Shenkman a déclaré que la loi était «extraordinairement large» dans sa portée. Ses origines historiques «ont montré pourquoi il en était ainsi.»

Shenkman a répondu à une question de Summers sur l’attitude des experts et des juristes envers la loi. Il a déclaré: «Je dirais sans risque que, pour tout spécialiste sérieux du droit constitutionnel, du Premier Amendement ou de la loi sur la sécurité nationale, la loi sur l’espionnage est l’une des plus controversées des États-Unis.»

Dans le sillage de l’utilisation de la loi sur l’espionnage dans l’affaire des papiers du Pentagone, ces préoccupations ont été amplifiées. Shenkman a cité l’article de Harold Edgar et Benno C. Schmidt Jr de 1973, qui fait autorité, pour la Columbia Law Review. «Leur conclusion était qu’il y avait une incroyable confusion autour de la portée de la loi et ils pensaient qu’il était vraiment à la discrétion du procureur de s’assurer que ses dispositions ne seraient pas invoquées contre des citoyens innocents.»

Summers a demandé si ce «pouvoir discrétionnaire» avait fourni une «garantie solide» contre le ciblage d’innocents. Shenkman a répondu que non, car «aucune limitation légale n’existe dans le texte de la loi sur l’espionnage contre son utilisation potentielle contre tout individu qui diffuse des informations de défense nationale à toute personne non autorisée à les recevoir.»

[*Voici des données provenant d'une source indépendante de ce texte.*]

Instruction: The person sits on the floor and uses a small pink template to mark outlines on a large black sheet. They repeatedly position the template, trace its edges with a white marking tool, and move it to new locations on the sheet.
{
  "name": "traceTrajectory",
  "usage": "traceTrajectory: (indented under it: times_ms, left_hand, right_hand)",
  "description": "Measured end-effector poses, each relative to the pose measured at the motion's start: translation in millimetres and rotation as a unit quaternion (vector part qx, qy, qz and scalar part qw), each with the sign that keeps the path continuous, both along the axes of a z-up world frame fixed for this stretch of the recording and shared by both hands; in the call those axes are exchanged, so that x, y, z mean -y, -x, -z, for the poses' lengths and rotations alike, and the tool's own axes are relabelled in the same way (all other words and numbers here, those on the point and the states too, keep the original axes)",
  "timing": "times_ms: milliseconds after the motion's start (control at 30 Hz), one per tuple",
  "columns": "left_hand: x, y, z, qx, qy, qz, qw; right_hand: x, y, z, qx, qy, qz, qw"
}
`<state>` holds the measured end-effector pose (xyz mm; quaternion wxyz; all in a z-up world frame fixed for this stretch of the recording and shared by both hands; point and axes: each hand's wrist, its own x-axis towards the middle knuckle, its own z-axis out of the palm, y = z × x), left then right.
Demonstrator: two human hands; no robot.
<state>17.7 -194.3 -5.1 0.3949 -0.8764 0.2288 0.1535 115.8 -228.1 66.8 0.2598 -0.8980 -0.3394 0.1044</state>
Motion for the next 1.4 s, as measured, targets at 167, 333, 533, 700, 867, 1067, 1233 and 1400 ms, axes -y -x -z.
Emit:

C’est une interdiction qui pouvait «potentiellement s’appliquer à toute personne — un membre des médias [ou] un citoyen ordinaire au Royaume-Uni qui retweete sur les médias sociaux ou les médias — peu importe si c’était la troisième ou la cinquième personne à le faire.»

Shenkman a déclaré que la loi sur l’espionnage ne permettait pas de défendre l’intérêt public des lanceurs d’alerte. La loi ne limite pas non plus les poursuites à la distribution d’informations classifiées, mais aux informations relatives à la défense nationale — une catégorie beaucoup plus large.

Il a confirmé qu’il n’y avait pas de précédent dans l’histoire des États-Unis pour l’inculpation d’un éditeur en vertu de la loi sur l’espionnage. Bien que les gouvernements successifs aient envisagé de telles poursuites — depuis le grand jury de Roosevelt en 1942 contre le Chicago Tribune et les grands jurys ultérieurs sous Truman (Amerasia), et Nixon (les papiers du Pentagone et Grand Jury de Boston) — celles-ci ont été abandonnées par la suite.

Un long contre-interrogatoire de Shenkman par l'avocat Clair Dobbin pour le gouvernement américain a suivi. Il se poursuivait hier.